On the other hand, wildlife in wooded suburban tracts in the Northeast such as we have in the Philadelphia area make mini-migrations on a daily basis on established trails for the same purpose, without much attention being paid, because these smaller patterns of natural and instinctive behavior are not as visible or press-worthy until the animals are struck by cars, or become impaled on, wedged  into, or entangled in fencing.

One such event, occurred in my neighborhood last fall, and involved the struggle, suffering and death of a white-tailed doe entrapped by a fence too tall to leap over and uprights spaced too close for her to get her hindquarters through.

I warn you, my photograph is an unsettling sight. The fence that killed her (see photo on right) is similar to many seen in photographs of suburban wildlife deaths yet continues to be used, sometimes in blatant disregard of local ordinances, the penalty for which is paid by wildlife simply following ancient herd movements necessary to their survival.

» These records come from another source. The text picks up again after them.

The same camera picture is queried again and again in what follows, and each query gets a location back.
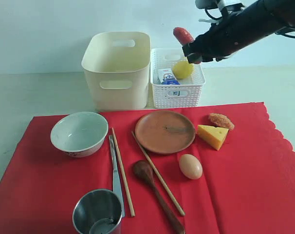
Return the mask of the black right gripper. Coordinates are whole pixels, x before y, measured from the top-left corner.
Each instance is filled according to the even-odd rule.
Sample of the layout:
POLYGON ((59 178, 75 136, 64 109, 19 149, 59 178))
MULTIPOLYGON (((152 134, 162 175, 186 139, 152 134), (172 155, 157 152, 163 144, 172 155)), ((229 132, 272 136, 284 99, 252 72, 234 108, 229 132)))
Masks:
POLYGON ((259 19, 245 9, 223 17, 218 24, 196 37, 194 42, 182 46, 188 63, 200 64, 225 57, 259 40, 259 19))

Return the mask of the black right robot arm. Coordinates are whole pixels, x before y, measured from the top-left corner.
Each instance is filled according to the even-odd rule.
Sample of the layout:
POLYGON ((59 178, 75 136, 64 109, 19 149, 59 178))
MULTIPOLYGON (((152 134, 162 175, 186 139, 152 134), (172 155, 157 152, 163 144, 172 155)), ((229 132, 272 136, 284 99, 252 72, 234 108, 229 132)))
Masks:
POLYGON ((198 0, 196 6, 218 9, 221 17, 182 46, 189 63, 221 61, 271 34, 295 32, 295 0, 258 0, 248 7, 239 0, 198 0))

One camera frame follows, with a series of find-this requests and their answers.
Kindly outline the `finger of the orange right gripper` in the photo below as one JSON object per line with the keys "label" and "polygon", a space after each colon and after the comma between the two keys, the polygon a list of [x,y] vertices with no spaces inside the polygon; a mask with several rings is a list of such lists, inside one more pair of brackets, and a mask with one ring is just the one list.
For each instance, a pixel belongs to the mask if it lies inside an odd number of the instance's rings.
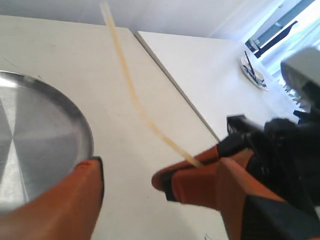
{"label": "finger of the orange right gripper", "polygon": [[195,156],[203,166],[195,167],[187,160],[178,162],[156,172],[151,184],[158,191],[164,192],[168,201],[216,208],[220,158],[219,147],[215,145]]}

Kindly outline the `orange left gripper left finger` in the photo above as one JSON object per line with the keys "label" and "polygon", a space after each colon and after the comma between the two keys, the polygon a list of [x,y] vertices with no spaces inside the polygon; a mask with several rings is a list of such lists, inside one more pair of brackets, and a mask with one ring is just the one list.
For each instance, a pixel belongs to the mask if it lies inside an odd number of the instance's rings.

We are the interlopers, not they.

Fences are, however,  often necessary, and the wholesale banning of fencing would create another set of problems, but we can work to reduce the cost to wildlife if we take an example from our western counterparts and design fences in such a way as to permit the life of the land to continue.

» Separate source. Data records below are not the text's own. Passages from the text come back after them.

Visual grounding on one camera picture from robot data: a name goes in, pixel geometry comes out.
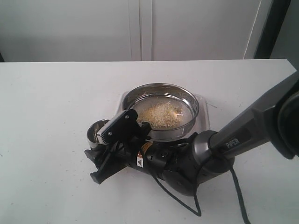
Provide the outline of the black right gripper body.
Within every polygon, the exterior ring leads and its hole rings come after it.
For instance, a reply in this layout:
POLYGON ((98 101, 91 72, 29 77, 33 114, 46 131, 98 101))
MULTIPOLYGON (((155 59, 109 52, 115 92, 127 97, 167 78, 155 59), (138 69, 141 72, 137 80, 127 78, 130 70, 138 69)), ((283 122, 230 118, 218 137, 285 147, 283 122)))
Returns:
POLYGON ((98 146, 97 151, 103 150, 104 157, 101 166, 96 167, 97 170, 90 174, 91 178, 101 184, 124 168, 131 167, 163 180, 167 159, 161 158, 161 150, 150 141, 150 124, 138 124, 138 115, 134 109, 125 111, 125 123, 120 129, 120 138, 113 144, 98 146))

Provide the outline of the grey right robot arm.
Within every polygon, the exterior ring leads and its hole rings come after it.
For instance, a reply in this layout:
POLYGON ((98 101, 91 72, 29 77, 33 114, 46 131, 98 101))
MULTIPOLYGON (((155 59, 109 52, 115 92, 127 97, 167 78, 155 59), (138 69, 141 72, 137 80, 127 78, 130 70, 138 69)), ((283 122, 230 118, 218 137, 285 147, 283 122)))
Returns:
POLYGON ((287 159, 299 154, 299 74, 278 83, 220 131, 207 129, 206 102, 164 83, 124 95, 118 113, 87 131, 85 155, 98 184, 126 167, 152 175, 185 196, 229 171, 235 157, 266 142, 287 159))

These safeguards are especially needed in areas with known high wildlife traffic as near stream corridors such as Manor Creek. which borders one perimeter of my property.

Animals typically have difficulty negotiating fences that have close spacing between uprights, are too high to jump over, to low to crawl under, or otherwise create an impenetrable barrier.  Close spacing between verticals increases the risk of wing or leg entanglement such as occurred with the doe I photographed.  At the very least, the death sentence of a barrier fence can be relieved by allowing periodic openings for the movement of wildlife.

We must begin somewhere to balance the needs and demands of both human and wild populations, enforce whatever local fence ordinances are currently on the books, and spare animals the agony and death caused by entanglement in illegal fences.

While the best fence for wildlife is no fence at all, fences are a necessity in many cases.  Depending on the community, fences must contain or exclude livestock, protect crops, beehives, gardens, play yards, dog runs and other property.  In some cases however there are good alternatives to fences.

There are many creative ways to define boundaries, discourage trespass, or maintain privacy.  A line of trees, shrubs, and other vegetation can be used to mark a boundary, screen for privacy, beautify your landscape, and provide additional food and cover for wildlife.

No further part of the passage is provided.